L'ACIA souhaite obtenir des commentaires sur le modèle intégré de la part de son personnel, des agents de négociation, des consommateurs, de l'industrie, des partenaires des gouvernements fédéral, provinciaux et territoriaux, des universitaires ainsi que des partenaires internationaux (avis envoyé à l'Organisation mondiale du commerce [OMC]). Les consultations se dérouleront de janvier à juillet 2014.

Un compte courriel a été créé pour la réception des commentaires sur le modèle durant la période de consultation : CFIA-modernisation-ACIA@inspection.gc.ca.

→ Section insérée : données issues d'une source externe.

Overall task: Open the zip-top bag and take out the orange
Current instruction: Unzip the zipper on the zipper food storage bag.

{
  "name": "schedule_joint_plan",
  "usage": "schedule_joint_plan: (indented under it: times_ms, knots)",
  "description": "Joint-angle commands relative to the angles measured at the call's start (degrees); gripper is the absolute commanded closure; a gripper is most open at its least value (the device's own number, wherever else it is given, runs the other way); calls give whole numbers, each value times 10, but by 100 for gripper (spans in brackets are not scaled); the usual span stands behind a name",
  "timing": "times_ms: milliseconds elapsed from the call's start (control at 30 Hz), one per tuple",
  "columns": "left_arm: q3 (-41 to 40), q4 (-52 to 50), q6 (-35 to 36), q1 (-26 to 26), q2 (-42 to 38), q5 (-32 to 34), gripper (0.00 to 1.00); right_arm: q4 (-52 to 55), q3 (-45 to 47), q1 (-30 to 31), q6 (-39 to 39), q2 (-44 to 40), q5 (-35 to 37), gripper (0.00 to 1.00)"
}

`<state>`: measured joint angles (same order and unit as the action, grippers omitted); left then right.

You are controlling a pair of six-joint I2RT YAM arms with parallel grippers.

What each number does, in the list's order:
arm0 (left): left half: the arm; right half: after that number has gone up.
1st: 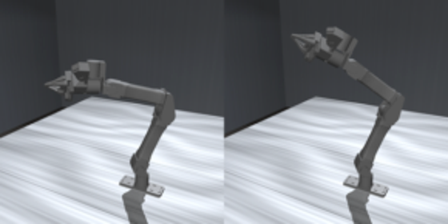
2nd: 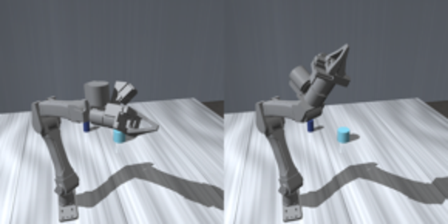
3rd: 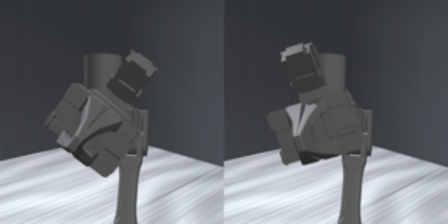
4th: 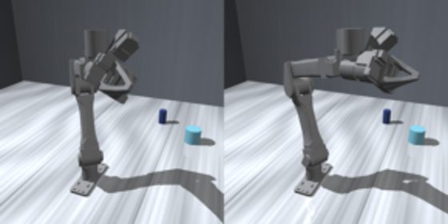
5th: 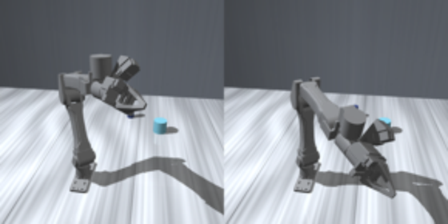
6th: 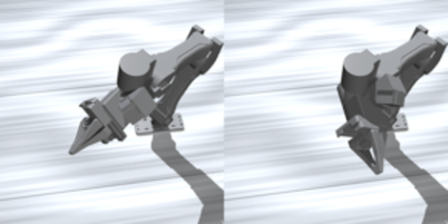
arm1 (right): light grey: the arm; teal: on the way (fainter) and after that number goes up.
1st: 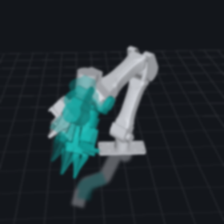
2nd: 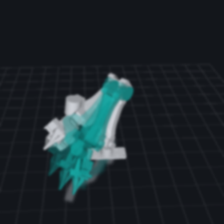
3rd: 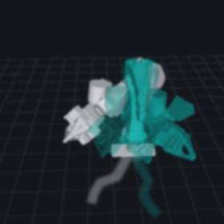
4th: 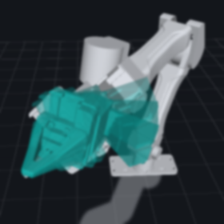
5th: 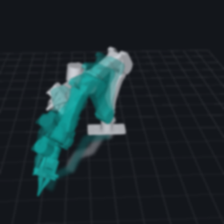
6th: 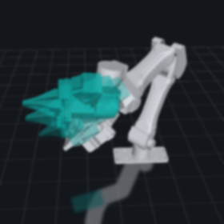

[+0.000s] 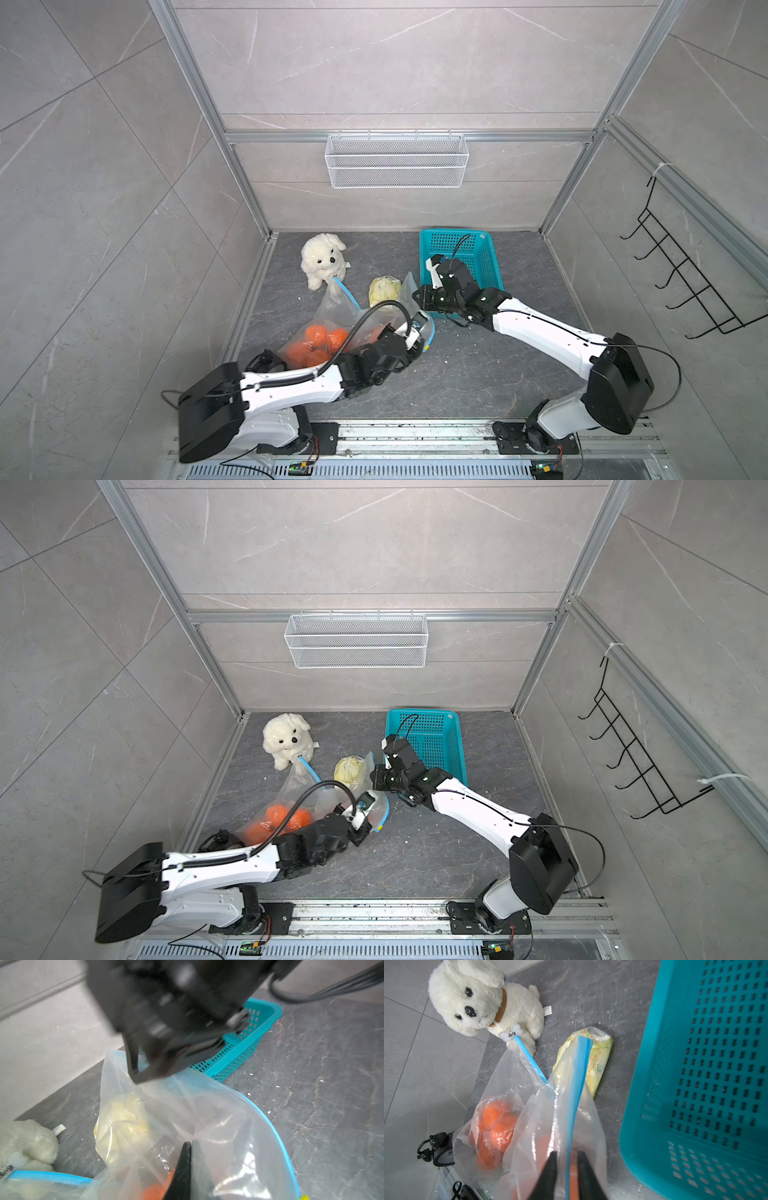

Une fois les consultations terminées, on mettra la dernière main au Modèle d'inspection intégré de l'Agence, qui sera publié en même temps qu'un rapport « Ce que nous avons entendu », lequel tiendra compte des commentaires formulés par les intervenants.

Conclusion

La mise en place d'un modèle unique d'exécution des inspections plus solide, axé sur des activités d'inspection communes et des principes normalisés, assurera une souplesse d'un type de produit à l'autre et permettra de reconnaître les risques émergents et d'intervenir en conséquence. Il assurera un équilibre entre les inspections visuelles traditionnelles et la vérification de l'efficacité des systèmes de contrôle de l'industrie.

Un tel modèle devrait conférer plus de prévisibilité, d'uniformité et de transparence pour les parties réglementées, ainsi qu'un meilleur rendement administratif et opérationnel pour l'ACIA, ce qui permettra de renforcer le système de sécurité alimentaire et d'améliorer la santé végétale, animale et humaine.